Harley Cross (born March 10, 1978) is an American entrepreneur, film/television actor and producer.

He is currently the Director of Strategy for Land Core, a 501(c)3 non-profit that he co-founded in 2018 advancing soil health programs and policies that create value for farmers, businesses, and communities.

He was co-founder, CEO, and artistic director of Hint Mint Inc., a designer breath mint/candy company that was master licensed to Giftcraft LLC (a Toronto-based gift company) in 2016.

In 2015 he co-created the after-school music education program Play with Music, which focuses on bringing relevant music education to at-risk youth. The program is currently running at Allen Leroy Locke High School in South Los Angeles.

Cross was also the co-founder of Interconnected, a Los Angeles-based creative agency and production company, that he started in 2011 with his friend and business partner Nirvan Mullick. Through Interconnected, Cross and Mullick produced the viral video Caine's Arcade and the follow-up Caine's Arcade 2. After the viral success of Caine's Arcade, Cross and Mullick co-founded the Imagination Foundation, a non-profit organization whose mission is to "find, foster and fund creativity and entrepreneurship in kids".
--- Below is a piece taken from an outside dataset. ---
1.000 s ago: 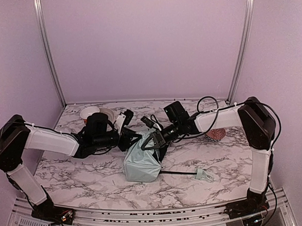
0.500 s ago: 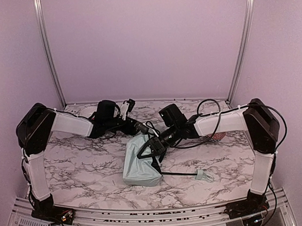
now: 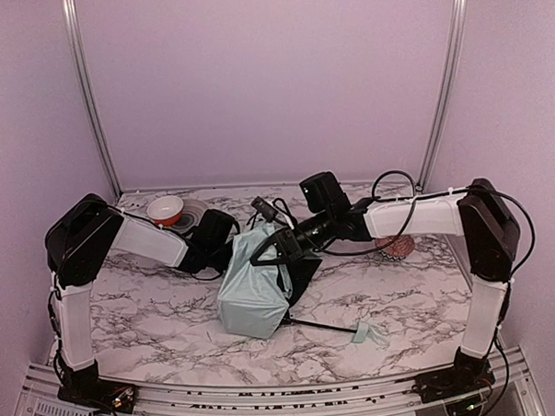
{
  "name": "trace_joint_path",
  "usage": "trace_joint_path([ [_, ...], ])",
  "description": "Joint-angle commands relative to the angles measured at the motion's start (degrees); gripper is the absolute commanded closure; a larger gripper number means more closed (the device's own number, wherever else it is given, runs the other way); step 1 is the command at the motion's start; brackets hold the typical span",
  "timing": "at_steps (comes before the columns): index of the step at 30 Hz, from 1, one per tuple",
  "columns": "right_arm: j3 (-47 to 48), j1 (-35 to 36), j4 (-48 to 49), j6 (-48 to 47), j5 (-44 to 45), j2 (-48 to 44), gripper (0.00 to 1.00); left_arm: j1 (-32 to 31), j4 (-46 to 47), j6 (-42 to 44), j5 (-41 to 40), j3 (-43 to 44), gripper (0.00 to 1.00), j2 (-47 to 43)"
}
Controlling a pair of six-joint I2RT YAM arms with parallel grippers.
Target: Put away the umbrella
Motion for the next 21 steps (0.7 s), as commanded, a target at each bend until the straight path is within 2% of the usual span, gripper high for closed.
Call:
trace_joint_path([
  [1, 1.3, -5.8, 8.2, 6.7, 7.8, 4.1, 1.00, -0.3, -1.9, -0.9, -0.2, -2.1, 0.65, -0.1],
  [4, 1.3, -7.4, 8.0, 6.7, 11.3, 8.1, 1.00, 0.0, -1.0, -1.5, -1.6, -3.0, 0.66, -0.5],
  [7, 0.6, -8.0, 9.2, 7.5, 11.1, 11.8, 1.00, 0.5, 0.4, -3.8, -3.9, -3.6, 0.66, -0.4],
  [10, 0.0, -8.1, 9.8, 7.7, 9.9, 14.7, 1.00, 3.1, 1.4, -6.3, -7.9, -4.1, 0.61, -0.5],
  [13, -0.5, -8.0, 9.5, 7.9, 8.3, 17.5, 1.00, 3.8, 3.3, -7.2, -11.7, -4.9, 0.52, -1.2],
  [16, -0.8, -8.0, 8.3, 6.9, 7.2, 19.1, 1.00, 5.0, 5.8, -9.1, -16.7, -6.0, 0.37, -2.4],
  [21, 0.1, -8.0, 5.4, 4.8, 4.9, 20.6, 1.00, 8.0, 14.6, -11.1, -23.3, -11.0, 0.22, -8.0],
])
As an actor Cross appeared in over a dozen films as well as many TV shows in the 1980s and 1990s including cult films The Believers, Someone To Watch Over Me, The Fly II, Cohen and Tate, and the TV series Sister Kate and Dudley. His most recent roles were in the 2000 film Shriek If You Know What I Did Last Friday the Thirteenth and the 2004 film Kinsey.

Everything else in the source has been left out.